Nucleotide sequence of an immediate-early frog virus 3 gene.

We have used "gene walking" with synthetic oligonucleotides and M13 dideoxynucleotide sequencing techniques to obtain the complete coding and flanking sequences of the gene encoding a major immediate-early RNA (molecular weight, 169,000) of frog virus 3. R-loop mapping of the cloned XbaI K fragment of frog virus 3 DNA with immediate-early RNA from infected cells showed that an RNA of approximately 500 to 600 nucleotides (the right size to code for the immediate-early viral 18-kilodalton protein of unknown function) hybridized to a region within 100 base pairs of one end of the XbaI K fragment; no evidence for splicing was observed in the electron microscope or by single-strand nuclease analysis. Further restriction mapping narrowed the location of the gene to the XbaI end of a 2-kilobase-pair XbaI-Bg/II fragment, which was bidirectionally subcloned into the bacteriophage pair mp10 and mp11 for sequencing.
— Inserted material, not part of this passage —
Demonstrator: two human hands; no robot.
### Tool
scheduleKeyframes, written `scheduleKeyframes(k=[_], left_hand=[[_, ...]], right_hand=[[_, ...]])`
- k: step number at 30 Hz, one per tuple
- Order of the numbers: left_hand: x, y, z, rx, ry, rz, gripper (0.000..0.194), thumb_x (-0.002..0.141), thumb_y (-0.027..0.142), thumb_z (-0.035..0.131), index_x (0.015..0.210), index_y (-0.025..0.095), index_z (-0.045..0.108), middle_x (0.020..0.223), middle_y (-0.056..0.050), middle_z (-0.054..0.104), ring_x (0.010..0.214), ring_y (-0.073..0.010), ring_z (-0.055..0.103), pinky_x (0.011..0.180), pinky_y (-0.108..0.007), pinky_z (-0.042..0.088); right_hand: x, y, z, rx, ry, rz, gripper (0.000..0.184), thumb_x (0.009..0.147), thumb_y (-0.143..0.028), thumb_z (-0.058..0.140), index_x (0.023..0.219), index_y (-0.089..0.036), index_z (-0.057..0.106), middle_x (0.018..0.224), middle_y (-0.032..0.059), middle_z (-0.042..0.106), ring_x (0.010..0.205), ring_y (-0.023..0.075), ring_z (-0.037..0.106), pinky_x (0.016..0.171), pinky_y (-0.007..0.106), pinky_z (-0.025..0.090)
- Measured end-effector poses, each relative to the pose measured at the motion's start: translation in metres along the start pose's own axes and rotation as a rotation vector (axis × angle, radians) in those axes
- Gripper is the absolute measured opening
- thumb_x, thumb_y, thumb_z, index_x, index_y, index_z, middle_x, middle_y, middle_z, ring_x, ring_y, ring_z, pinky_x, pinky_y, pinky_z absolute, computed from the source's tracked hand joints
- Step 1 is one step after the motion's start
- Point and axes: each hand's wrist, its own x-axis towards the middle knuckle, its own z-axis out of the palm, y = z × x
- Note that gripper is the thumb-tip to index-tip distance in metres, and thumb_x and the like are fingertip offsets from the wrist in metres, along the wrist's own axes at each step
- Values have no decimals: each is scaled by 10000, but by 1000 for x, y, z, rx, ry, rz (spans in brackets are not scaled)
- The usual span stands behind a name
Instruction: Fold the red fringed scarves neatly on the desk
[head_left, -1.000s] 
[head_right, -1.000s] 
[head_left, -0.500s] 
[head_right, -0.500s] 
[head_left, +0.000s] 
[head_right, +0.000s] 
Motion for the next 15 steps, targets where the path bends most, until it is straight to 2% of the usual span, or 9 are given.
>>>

Mung bean nuclease mapping was used to identify both the 5' and the 3' ends of the mRNA. The 5' end mapped within an AT-rich region 19 base pairs upstream from two in-phase AUG start codons that were immediately followed by an open reading frame of 157 amino acids. Another AT-rich sequence was found at -29 base pairs from the 5' end of the mRNA start site; this sequence may function as a TATA box. The 3' end of the message displayed considerable microheterogeneity, but clearly terminated within a third AT-rich region 50 to 60 base pairs from the translation stop codon. The eucaryotic polyadenylic acid addition signal (AATAAA) was not present, a finding to be expected since frog virus 3 mRNA is not polyadenylated. Both the single-stranded mp10 clone of the XbaI-Bg/II fragment and a 15-base oligonucleotide complementary to the region flanking the two AUG translation start codons inhibited translation of the immediate-early 18-kilodalton protein in vitro, confirming the identity of the sequenced gene. As the regulatory sequences of this gene did not resemble those of known eucaryotic genes or of the cytoplasmic vaccinia virus, we conclude that frog virus 3 has evolved unique signals for the initiation and termination of transcription.